Il CFP spettante sarà pari a 11.200 euro x 50% = 5.600 euro.
Vi sono tuttavia casi per i quali il CFP non ogni caso riconosciuto, ovvero:
- Soggetti che hanno cessato partita IVA alla data di entrata in vigore del decreto Sostegni;
- Soggetti che hanno aperto partita IVA dopo la data di entrata in vigore del decreto Sostegni;
- Enti pubblici ex art. 74 TUIR;
- Intermediari finanziari e società di partecipazione di cui all’art. 162-bis del TUIR.
Per quanto riguarda i soggetti che hanno aperto partita IVA a partire dal 1° gennaio 2019, il CFP viene riconosciuto comunque, anche in assenza di calo di fatturato nella misura richiesta, ma vi è una novità rispetto a quanto era previsto per il CFP del decreto Rilancio: questi soggetti dovranno determinare il fatturato medio 2019 in rapporto ai mesi di attivazione della partita IVA. Ciò significa che un soggetto che ha aperto partita IVA, ad esempio, il 1° marzo 2019, potrà far valere quale dato di fatturato medio mensile 2019 il fatturato totale del 2019 diviso, in questo caso, 10 mesi; se non si verifica lo scostamento del 30% richiesto, il CFP spetterà in ogni caso, nella misura minima, ma se la risultanza dovesse dimostrare una perdita ancora più consistente, il CFP sarà erogato in aderenza alle somme effettive, e non in misura minima (come invece accadeva con il decreto Rilancio). Resta da capire, poiché nulla viene disposto in proposito nel decreto, come si debba effettuare il conteggio, ovvero se su base giornaliera, oppure, per esempio, computando i mesi considerando un mese intero se sopra o sotto i 15 giorni come avviene per l’IMU. Da questo punto di vista, quindi, già emerge un importante chiarimento che dovrà essere fornito.
L’istanza dovrà essere presentata in modalità telematica, secondo un Provvedimento attuativo che dovrà essere emanato, e comporta la necessità di effettuare attenti controlli, anche in considerazione delle pesanti sanzioni previste in caso di errore, che sono quelle già previste dal D.L. Rilancio.

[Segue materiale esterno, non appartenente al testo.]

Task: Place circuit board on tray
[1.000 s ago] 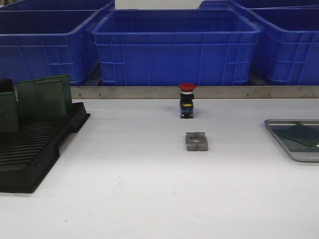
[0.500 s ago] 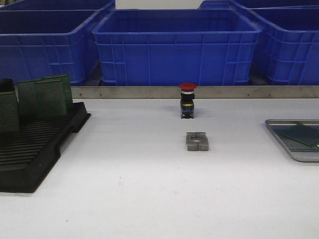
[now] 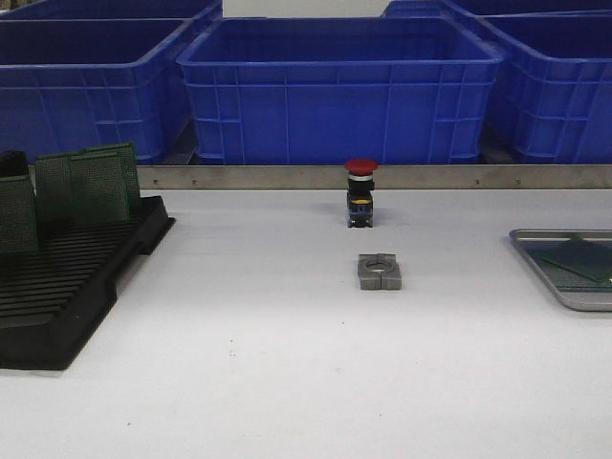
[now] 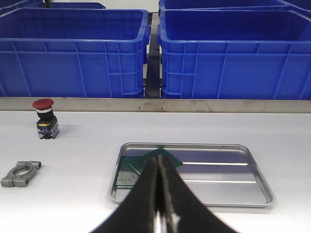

Dovrà essere presentata a pena di decadenza entro 60 giorni dalla data di apertura del canale (ad oggi non nota), a cura del contribuente, se dotato di credenziali proprie di accesso, o per il tramite di un intermediario abilitato, e qui occorre un nuovo richiamo all’attenzione poiché il testo prevede che l’intermediario (ex art. 3 DPR 322/1998) possa presentare per conto del contribuente solo se delegato al servizio del cassetto fiscale. Parrebbe quindi preclusa la possibilità per l’intermediario di essere delegato sotto altra forma (rendendo autocertificazione in sede di istanza) o di poter operare se delegato ai servizi di fatturazione elettronica e non anche al cassetto fiscale. È quindi indispensabile da subito effettuare una verifica dei contribuenti da gestire, e se del caso attivare la delega al cassetto fiscale senza ritardo, per poter essere in grado di operare.